Nvidia has published benchmark numbers with MLPerf 0.5 here. https://devblogs.nvidia.com/nvidia-mlperf-v05-ai-inference/
I am unable to find the detailed information like:
- what was the batchsize used for single stream?
- are these GPU only numbers? or (GPU fps + 2x DLA fps concurrently)?
- How many streams were running in multistream environment?
- Assuming that MaxN and jetson_clocks was activated.
Will be really nice if I get answers to above mentioned queries.
Thanks in advance!
Hi BMohit, you can find the code to reproduce the MLPerf Inference 0.5 benchmarks here: https://github.com/mlperf/inference_results_v0.5/tree/master/closed/NVIDIA
Also see here for the official results: https://mlperf.org/inference-results/
The objective of the single-stream scenario is to obtain the lowest latency, so it was batch size 1. Results for this scenario are reported in milliseconds.
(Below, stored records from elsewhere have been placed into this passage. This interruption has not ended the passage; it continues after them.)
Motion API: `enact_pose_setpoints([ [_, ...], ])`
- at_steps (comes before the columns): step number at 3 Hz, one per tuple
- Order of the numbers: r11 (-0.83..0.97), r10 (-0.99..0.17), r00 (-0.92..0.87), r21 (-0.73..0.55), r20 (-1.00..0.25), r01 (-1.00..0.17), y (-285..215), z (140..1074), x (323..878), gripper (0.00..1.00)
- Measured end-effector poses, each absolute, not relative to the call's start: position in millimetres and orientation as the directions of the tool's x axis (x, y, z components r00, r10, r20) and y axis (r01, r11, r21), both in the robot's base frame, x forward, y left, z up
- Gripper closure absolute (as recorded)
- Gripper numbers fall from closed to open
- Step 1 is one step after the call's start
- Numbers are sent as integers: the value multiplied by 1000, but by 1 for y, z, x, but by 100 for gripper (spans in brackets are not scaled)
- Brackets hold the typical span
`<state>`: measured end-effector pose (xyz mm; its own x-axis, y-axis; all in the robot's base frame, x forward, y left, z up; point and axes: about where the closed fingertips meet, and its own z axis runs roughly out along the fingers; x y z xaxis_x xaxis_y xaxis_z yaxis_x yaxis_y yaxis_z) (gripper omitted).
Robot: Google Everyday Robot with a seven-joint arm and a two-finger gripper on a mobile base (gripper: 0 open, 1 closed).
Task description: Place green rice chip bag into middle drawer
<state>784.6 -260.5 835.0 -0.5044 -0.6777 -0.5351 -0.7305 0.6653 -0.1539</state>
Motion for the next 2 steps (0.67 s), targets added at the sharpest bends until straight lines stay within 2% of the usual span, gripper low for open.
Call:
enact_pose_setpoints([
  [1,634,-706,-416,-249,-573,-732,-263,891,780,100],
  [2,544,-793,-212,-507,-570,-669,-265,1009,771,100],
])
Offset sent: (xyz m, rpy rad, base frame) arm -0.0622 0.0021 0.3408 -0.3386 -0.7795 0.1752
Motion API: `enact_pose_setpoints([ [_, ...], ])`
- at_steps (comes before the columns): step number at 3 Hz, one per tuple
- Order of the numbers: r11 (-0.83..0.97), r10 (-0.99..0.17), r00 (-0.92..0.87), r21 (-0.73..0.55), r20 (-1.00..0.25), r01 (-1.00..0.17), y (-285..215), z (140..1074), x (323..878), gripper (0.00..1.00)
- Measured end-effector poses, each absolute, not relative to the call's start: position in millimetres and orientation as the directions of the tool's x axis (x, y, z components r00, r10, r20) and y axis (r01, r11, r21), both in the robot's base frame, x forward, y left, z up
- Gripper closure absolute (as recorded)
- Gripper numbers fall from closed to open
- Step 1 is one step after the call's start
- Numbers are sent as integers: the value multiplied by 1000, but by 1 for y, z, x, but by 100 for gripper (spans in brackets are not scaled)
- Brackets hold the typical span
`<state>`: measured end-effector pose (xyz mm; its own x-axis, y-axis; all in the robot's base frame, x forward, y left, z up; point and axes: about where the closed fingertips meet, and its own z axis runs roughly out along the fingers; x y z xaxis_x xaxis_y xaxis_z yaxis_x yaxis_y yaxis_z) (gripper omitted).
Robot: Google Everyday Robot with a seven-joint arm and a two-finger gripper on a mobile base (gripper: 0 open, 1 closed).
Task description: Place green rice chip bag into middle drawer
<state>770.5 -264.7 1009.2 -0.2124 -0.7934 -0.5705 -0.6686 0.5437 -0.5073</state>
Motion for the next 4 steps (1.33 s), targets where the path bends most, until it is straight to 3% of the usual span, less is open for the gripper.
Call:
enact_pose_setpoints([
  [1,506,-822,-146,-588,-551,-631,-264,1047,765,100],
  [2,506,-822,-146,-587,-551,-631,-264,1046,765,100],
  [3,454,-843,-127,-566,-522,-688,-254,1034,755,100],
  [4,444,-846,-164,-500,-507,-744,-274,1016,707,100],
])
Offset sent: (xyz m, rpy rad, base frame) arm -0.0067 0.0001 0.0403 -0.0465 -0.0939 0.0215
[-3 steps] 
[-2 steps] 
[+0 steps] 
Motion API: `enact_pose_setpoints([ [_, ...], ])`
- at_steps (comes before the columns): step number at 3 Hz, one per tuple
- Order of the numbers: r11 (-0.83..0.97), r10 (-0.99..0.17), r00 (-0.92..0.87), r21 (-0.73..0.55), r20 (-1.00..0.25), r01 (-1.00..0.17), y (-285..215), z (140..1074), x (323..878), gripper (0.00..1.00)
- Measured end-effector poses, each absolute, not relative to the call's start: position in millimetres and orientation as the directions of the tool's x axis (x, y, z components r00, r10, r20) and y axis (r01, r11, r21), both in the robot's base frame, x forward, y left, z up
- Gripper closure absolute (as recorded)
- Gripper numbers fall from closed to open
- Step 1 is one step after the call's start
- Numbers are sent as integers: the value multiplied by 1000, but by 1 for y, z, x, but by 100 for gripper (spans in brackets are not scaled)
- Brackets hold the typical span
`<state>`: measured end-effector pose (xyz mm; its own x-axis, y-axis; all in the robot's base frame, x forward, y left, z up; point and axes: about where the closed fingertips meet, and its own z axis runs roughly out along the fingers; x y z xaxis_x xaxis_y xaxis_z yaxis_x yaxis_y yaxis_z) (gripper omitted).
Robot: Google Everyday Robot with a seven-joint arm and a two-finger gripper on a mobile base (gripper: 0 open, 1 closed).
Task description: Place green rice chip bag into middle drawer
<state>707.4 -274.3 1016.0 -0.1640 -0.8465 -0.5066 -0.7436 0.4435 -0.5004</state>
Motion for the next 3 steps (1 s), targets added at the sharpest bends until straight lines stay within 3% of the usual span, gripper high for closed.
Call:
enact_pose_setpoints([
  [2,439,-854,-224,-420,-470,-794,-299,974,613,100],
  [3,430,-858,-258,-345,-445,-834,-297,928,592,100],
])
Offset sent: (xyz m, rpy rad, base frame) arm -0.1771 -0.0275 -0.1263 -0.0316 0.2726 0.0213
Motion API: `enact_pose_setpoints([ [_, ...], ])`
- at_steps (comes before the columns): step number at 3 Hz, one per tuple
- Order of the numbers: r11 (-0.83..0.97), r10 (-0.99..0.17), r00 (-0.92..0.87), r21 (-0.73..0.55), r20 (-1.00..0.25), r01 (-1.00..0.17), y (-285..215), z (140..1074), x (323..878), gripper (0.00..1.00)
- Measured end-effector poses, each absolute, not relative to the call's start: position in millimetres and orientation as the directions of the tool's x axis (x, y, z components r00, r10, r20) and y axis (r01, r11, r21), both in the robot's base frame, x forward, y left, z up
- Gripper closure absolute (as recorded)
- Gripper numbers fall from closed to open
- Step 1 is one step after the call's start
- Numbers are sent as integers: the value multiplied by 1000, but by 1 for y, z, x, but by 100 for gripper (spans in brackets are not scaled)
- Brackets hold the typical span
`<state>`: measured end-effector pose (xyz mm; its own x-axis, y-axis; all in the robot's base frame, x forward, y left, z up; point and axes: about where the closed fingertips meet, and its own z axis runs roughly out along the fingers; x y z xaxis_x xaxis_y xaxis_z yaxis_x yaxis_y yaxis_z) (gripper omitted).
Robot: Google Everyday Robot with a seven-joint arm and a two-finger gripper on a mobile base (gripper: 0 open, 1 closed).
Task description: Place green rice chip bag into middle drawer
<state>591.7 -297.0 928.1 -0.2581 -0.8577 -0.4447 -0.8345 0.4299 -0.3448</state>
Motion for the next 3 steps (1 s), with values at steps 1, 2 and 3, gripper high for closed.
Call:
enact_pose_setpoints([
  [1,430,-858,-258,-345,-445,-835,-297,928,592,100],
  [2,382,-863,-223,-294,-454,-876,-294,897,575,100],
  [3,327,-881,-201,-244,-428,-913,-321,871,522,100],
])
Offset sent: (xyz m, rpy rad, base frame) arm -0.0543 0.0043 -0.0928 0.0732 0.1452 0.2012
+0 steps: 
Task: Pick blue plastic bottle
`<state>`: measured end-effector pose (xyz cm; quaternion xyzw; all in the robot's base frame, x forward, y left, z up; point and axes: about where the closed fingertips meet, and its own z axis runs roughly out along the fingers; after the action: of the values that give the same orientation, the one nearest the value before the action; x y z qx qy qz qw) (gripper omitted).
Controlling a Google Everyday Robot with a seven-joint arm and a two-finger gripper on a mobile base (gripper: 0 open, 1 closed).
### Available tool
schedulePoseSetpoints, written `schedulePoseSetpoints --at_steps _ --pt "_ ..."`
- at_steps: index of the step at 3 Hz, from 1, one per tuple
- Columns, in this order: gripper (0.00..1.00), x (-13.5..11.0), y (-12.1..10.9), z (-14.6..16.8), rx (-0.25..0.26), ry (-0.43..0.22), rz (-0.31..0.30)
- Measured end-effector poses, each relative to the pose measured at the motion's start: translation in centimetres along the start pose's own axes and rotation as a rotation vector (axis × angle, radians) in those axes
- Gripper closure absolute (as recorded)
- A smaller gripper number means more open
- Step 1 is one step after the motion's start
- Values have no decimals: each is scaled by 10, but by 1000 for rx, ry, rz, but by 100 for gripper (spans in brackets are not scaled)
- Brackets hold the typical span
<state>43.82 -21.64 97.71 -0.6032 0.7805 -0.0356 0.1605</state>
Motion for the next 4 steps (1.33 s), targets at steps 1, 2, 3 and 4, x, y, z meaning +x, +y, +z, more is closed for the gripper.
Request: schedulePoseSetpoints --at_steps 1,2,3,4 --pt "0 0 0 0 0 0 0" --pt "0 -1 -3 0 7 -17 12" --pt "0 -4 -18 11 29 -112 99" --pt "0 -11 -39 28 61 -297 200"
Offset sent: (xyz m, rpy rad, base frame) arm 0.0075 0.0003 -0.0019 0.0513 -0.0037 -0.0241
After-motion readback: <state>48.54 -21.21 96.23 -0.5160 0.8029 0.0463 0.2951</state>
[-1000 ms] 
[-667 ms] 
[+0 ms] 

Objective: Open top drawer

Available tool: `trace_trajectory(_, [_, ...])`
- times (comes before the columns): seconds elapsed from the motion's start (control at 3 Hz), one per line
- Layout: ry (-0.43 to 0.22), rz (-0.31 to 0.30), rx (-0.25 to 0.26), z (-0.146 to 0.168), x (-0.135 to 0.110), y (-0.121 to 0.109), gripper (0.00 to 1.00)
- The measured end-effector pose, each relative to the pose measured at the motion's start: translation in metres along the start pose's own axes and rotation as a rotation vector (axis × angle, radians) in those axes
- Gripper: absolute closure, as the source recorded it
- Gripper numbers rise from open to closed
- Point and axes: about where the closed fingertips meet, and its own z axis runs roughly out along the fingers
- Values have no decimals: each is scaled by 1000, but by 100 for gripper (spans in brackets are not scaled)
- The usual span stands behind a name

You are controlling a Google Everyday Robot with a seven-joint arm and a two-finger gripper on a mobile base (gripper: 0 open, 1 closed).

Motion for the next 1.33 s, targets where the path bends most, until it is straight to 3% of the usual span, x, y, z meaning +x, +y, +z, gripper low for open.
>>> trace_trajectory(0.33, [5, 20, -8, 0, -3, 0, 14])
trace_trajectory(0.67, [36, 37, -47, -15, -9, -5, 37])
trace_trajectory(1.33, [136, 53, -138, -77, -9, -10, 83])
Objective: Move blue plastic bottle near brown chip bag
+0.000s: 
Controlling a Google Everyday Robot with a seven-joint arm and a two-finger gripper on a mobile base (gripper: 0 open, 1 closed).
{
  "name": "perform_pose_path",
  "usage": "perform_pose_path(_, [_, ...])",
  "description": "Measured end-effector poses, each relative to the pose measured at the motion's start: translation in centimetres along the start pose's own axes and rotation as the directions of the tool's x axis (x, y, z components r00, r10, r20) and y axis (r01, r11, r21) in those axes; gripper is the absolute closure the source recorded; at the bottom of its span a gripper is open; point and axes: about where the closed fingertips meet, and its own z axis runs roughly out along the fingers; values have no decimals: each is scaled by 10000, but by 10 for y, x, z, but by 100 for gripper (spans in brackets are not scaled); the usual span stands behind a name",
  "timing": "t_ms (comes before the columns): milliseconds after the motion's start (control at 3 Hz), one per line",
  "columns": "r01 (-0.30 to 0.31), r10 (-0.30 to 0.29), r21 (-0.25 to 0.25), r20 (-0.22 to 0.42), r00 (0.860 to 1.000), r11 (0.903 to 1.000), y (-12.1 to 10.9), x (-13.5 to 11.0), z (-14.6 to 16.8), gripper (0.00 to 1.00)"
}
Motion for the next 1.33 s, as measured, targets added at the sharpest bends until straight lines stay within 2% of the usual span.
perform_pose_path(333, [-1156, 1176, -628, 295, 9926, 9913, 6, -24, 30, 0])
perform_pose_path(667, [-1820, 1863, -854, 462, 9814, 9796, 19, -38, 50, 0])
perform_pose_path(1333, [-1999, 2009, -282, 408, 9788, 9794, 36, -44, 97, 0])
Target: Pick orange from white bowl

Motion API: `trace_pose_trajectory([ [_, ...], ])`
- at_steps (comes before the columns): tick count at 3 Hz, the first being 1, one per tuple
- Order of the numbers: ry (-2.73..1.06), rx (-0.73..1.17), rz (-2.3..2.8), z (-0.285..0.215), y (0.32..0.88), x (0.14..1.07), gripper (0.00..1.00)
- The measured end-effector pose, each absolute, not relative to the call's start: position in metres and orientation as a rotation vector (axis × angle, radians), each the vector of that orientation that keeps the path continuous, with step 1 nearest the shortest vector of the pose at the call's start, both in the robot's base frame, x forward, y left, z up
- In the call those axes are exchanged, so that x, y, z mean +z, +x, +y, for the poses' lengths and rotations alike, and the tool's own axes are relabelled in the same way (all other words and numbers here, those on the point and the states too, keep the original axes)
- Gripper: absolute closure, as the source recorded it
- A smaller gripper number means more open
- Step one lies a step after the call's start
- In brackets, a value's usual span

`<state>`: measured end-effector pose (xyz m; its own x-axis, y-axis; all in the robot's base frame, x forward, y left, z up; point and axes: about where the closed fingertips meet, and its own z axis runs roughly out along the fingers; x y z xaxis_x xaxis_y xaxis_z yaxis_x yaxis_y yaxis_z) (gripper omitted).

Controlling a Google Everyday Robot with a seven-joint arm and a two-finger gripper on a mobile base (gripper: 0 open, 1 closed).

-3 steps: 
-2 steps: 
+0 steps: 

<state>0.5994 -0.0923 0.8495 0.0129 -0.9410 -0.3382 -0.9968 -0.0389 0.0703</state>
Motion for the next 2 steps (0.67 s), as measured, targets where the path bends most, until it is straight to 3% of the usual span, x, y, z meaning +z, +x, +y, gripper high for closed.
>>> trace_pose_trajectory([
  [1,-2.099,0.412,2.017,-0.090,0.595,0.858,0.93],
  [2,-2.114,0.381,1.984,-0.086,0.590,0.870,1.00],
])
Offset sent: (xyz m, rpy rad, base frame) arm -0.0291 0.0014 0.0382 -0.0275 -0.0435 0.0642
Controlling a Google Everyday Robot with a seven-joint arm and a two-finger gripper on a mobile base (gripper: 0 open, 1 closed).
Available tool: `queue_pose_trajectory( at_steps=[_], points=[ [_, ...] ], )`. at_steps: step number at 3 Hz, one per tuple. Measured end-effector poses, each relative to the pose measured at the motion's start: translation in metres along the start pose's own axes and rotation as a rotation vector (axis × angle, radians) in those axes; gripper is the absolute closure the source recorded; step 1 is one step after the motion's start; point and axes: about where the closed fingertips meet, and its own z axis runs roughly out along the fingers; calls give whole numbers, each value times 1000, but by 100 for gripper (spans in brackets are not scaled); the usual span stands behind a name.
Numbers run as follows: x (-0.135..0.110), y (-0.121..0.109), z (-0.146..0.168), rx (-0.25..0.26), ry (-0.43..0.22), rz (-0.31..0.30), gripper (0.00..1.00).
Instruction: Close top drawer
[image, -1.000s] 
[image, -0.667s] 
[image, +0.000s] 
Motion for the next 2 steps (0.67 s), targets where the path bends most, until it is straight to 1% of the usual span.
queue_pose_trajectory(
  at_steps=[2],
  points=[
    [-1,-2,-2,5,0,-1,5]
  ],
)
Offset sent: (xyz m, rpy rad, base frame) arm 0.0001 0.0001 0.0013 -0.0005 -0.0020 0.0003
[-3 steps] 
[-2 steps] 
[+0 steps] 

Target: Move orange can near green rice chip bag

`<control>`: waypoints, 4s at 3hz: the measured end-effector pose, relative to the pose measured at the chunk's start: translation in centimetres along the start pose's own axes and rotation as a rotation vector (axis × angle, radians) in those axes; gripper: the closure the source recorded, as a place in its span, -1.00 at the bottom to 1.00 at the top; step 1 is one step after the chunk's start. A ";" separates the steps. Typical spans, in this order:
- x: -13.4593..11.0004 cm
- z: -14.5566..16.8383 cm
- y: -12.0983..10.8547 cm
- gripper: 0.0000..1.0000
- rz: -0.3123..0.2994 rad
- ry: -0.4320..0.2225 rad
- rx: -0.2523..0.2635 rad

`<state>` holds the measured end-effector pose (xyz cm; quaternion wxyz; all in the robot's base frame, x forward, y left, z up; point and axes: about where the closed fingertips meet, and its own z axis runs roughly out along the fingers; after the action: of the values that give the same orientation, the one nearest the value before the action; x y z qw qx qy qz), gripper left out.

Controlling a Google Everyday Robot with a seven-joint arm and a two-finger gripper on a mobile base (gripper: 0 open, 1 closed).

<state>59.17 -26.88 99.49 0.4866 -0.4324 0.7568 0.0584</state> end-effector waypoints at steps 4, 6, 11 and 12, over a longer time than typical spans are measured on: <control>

GPU + 2x DLA were used concurrently for the multi-stream and offline scenarios. I believe single-stream used GPU only, as one image is processed at a time in that scenario.
You can see the number of streams that ran within the latency constraints reported in the results table for the multi-stream scenario.
MAX-N was used, not sure about jetson_clocks - the benchmarks run for awhile under load, so the clocks would already be spun-up.
Thanks for the useful information!